# WHAT IS EXPECTED
Go over the entries and report the lines where the word "rendered" occurs.

# GIVEN RECORDS
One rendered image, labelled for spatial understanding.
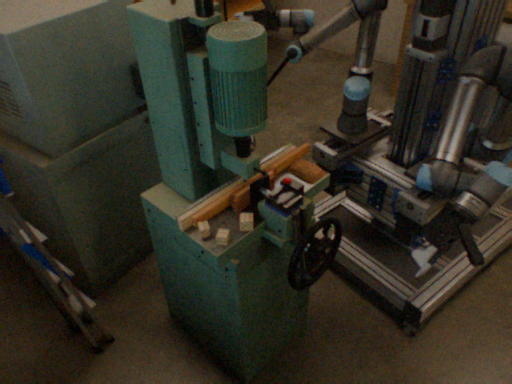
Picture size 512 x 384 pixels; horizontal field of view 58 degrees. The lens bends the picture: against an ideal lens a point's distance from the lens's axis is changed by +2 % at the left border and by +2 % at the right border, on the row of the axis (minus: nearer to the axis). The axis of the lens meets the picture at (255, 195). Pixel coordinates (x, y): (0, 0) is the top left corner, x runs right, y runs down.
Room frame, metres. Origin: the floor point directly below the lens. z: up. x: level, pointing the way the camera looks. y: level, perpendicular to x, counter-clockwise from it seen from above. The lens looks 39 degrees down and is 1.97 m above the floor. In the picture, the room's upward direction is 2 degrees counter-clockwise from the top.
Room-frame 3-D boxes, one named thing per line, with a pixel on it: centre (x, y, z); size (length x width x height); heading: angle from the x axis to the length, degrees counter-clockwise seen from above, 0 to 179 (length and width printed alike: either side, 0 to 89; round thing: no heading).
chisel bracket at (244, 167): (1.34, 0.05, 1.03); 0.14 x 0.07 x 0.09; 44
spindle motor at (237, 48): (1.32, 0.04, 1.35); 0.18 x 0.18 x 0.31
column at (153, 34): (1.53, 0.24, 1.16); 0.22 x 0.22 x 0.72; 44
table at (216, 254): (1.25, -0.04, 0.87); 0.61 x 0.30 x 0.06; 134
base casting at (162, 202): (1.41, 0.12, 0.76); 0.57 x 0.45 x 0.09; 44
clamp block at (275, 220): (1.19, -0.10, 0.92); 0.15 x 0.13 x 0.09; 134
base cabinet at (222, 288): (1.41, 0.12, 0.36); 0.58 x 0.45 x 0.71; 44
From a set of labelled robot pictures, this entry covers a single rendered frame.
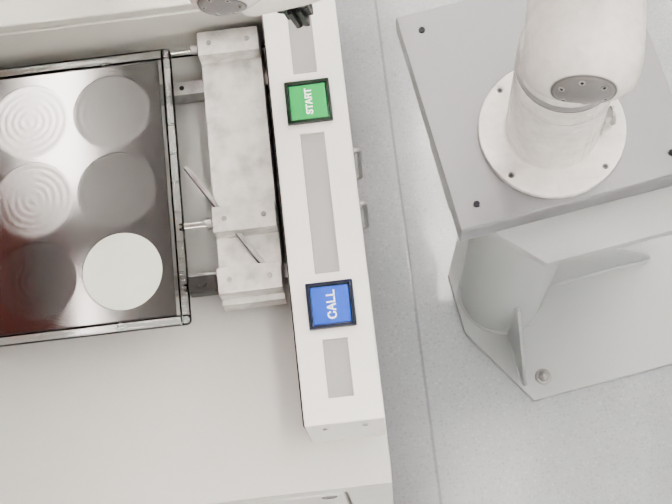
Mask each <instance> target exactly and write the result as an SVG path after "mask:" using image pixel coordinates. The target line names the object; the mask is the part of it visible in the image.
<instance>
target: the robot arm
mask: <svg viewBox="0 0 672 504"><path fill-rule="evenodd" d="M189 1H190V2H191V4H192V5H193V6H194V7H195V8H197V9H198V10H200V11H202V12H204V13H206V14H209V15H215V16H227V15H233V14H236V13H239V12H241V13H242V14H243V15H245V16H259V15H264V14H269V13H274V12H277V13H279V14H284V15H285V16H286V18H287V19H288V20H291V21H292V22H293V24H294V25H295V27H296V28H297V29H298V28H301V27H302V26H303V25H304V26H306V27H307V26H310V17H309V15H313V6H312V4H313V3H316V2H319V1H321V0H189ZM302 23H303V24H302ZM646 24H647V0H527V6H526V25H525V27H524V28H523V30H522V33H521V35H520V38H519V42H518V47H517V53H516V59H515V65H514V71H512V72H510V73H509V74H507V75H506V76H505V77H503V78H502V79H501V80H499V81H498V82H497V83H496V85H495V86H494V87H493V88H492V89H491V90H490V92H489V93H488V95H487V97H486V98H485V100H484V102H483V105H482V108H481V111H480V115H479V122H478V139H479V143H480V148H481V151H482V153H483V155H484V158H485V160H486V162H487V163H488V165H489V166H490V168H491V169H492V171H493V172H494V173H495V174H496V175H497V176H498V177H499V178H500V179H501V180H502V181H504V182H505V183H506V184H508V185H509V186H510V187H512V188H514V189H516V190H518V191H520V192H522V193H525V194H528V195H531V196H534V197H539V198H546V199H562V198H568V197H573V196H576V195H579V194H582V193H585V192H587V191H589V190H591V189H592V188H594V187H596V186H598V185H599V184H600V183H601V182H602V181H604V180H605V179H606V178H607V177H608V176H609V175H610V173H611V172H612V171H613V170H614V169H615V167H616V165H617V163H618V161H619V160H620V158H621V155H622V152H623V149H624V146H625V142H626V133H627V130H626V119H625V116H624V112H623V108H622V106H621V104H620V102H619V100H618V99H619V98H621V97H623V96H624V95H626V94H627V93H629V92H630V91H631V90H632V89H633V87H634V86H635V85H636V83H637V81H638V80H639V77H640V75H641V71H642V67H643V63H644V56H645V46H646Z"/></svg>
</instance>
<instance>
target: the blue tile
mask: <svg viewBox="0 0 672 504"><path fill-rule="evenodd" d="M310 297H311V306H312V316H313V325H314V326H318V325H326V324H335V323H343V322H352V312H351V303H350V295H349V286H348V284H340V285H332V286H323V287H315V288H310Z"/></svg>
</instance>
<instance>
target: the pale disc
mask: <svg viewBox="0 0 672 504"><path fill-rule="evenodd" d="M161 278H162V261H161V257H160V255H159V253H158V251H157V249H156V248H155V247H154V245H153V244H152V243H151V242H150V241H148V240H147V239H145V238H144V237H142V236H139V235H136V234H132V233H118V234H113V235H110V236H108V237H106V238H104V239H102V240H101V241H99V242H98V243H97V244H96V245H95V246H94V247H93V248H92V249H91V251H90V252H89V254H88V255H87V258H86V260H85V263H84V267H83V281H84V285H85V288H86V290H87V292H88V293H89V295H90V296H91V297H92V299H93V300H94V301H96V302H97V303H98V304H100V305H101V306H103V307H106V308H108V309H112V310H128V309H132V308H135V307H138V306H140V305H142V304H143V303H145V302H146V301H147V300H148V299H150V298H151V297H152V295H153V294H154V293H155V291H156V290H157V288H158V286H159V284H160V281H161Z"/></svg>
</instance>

# RESULT BELOW
One rendered image, labelled for spatial understanding.
From a set of labelled robot pictures, this entry covers a single rendered frame.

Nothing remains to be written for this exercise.